About this exercise: Look through the material below and count the lines that hold "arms". Give that number by itself.

Data segment:

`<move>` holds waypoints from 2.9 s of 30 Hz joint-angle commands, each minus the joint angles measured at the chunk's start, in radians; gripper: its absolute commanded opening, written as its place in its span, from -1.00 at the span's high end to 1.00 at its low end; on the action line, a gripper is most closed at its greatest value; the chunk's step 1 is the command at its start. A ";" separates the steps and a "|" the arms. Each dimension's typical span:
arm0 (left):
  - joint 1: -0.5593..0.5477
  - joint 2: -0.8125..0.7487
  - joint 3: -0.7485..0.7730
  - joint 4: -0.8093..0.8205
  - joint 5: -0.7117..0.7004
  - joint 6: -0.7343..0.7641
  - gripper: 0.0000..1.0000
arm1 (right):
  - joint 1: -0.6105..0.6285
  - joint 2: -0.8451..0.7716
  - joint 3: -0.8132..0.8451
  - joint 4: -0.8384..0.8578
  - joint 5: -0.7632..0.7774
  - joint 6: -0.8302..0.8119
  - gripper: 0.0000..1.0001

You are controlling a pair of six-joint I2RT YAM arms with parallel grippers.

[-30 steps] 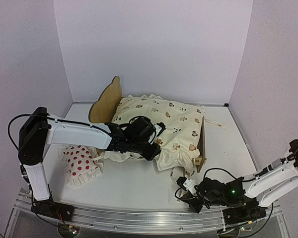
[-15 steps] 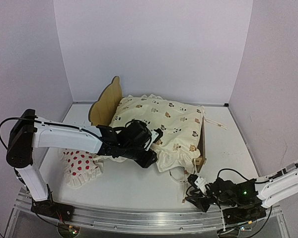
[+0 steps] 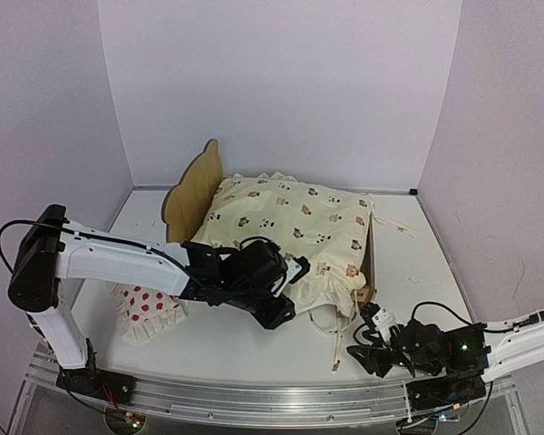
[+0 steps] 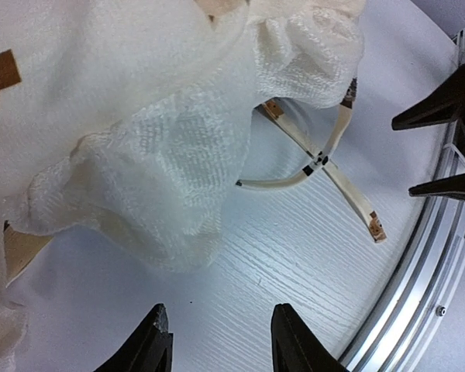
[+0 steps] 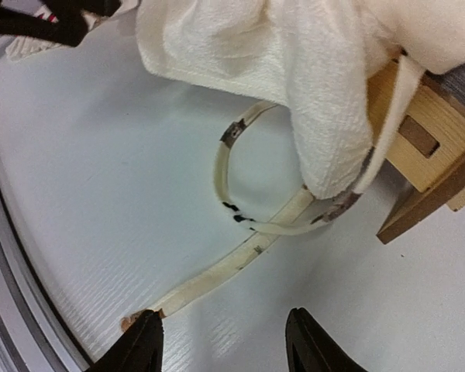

Task response: 2